From Spiders to the Moon: Crest Robotics’ Bold Vision for Sustainable Space Construction
At last week’s New Horizons Summit in Sydney, Crest Robotics took to the stage with what was the most striking prototype of the conference: a giant robotic spider. Addressing the “elephant-sized spider in the room,” Founding Director, Dr Clyde Webster (pictured), initially made light of what is a serious piece of engineering and sets a bold vision for Australia’s role in the next phase of lunar exploration.
Crest Robotics is part of a new wave of companies looking to apply Australian ingenuity to off-world construction. Backed by a half-million-dollar grant under the NSW Government’s ‘Spark Space+ program’, the team is working on robotic systems capable of building sustainable shelters on the Moon. Their work combines lunar dust mitigation, robotic construction methods, and automation techniques first imagined for Earth, but now finding a natural application in the extreme environment of space.
The Dust Problem
If humans are to establish a permanent presence on the Moon, the first challenge is not water or air, but dust. NASA has long identified lunar dust mitigation as a top priority. The fine, electrostatically charged particles can clog machinery, damage seals, and endanger astronauts. Crest Robotics’ engineers reached the same conclusion: before we can dream of habitats, starships, or lunar mining, we need infrastructure that manages dust and protects equipment.

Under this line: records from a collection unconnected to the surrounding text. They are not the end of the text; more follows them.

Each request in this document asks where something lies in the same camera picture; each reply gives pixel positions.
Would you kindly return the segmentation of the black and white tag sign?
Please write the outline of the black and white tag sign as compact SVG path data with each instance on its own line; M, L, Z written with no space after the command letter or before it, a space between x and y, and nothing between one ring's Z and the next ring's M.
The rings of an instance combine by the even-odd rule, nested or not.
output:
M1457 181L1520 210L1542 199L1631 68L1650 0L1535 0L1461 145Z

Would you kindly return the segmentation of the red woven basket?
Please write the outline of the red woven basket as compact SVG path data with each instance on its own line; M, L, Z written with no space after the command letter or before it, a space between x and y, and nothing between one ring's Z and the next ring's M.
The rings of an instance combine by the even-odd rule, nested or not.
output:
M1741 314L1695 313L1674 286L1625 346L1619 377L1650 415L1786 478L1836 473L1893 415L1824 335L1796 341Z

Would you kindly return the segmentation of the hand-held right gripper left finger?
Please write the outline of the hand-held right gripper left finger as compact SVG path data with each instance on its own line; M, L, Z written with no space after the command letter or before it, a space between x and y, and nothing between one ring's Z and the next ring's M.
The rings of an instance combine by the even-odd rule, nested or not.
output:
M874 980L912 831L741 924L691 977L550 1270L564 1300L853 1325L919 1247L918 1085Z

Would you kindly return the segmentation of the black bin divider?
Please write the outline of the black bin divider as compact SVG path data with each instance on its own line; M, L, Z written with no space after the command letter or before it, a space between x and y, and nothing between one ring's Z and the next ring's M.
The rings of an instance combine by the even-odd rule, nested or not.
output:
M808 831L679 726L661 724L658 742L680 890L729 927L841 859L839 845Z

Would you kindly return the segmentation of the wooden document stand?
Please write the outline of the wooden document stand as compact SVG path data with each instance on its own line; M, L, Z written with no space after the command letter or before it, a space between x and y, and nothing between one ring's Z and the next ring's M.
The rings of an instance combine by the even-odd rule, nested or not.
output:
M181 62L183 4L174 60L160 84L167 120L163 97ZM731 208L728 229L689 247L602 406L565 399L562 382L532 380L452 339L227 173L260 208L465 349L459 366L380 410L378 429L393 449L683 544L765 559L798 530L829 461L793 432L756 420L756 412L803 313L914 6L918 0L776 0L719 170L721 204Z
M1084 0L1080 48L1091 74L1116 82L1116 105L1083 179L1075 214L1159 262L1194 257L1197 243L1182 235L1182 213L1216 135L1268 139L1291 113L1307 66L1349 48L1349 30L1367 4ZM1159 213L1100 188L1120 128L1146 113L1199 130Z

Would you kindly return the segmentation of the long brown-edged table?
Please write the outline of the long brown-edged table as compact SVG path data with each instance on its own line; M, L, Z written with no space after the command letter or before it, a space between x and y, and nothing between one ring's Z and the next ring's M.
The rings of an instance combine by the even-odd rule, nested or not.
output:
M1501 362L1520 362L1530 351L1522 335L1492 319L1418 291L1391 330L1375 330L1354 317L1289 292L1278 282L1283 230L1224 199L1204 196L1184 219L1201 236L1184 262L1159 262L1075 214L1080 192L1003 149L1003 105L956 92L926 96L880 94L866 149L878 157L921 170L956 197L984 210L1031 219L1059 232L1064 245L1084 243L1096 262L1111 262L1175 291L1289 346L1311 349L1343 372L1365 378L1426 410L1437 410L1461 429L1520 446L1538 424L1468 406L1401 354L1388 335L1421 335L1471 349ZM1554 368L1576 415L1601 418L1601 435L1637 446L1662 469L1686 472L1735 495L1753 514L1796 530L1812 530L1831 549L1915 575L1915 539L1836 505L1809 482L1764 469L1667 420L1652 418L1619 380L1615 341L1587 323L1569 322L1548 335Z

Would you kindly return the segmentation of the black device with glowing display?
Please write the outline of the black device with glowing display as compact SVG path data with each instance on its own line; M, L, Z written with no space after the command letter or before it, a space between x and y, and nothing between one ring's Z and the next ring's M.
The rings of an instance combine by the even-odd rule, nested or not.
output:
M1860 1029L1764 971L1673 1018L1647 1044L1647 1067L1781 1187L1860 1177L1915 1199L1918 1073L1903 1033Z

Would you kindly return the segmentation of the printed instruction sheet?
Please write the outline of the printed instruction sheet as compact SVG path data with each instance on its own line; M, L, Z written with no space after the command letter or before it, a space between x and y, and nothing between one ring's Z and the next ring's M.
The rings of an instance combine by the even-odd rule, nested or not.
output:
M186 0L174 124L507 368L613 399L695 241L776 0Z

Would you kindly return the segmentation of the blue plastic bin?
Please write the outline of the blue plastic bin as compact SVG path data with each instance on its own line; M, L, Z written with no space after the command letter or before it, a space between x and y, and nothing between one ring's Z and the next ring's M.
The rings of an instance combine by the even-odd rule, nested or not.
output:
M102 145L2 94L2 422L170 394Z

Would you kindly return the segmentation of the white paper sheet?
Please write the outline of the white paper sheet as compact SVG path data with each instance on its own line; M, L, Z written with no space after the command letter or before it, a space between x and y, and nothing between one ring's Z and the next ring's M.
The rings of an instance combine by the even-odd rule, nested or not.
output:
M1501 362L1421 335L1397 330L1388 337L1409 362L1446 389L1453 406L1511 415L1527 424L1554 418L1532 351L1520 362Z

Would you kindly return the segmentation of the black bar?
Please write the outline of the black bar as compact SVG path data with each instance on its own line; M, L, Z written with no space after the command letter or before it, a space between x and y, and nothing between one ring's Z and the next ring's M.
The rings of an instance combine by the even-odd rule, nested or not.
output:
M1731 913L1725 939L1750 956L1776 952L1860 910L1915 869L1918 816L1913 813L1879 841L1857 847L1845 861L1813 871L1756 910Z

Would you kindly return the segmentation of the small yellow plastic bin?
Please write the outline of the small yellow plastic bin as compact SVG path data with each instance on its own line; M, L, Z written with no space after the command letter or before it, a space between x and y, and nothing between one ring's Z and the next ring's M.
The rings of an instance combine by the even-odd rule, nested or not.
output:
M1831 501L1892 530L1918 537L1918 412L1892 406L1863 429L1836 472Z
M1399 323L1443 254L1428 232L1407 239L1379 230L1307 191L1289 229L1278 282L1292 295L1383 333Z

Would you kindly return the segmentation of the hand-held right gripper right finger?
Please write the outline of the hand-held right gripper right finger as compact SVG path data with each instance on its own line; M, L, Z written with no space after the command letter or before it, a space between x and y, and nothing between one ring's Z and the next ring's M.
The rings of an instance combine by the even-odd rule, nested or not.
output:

Their solution is elegantly simple: start small. Instead of landing massive vehicles straight onto the regolith, smaller autonomous machines can first prepare the ground. By collecting loose dust and compressing it into bags, machinery can create structural layers, build roads, and form protective shelters. The approach borrows from a century-old technique known as ‘earth bagging’—traditionally used on Earth to build durable, low-cost housing. Translated to the Moon, it becomes “moon bagging,” a sustainable way to turn dust into infrastructure.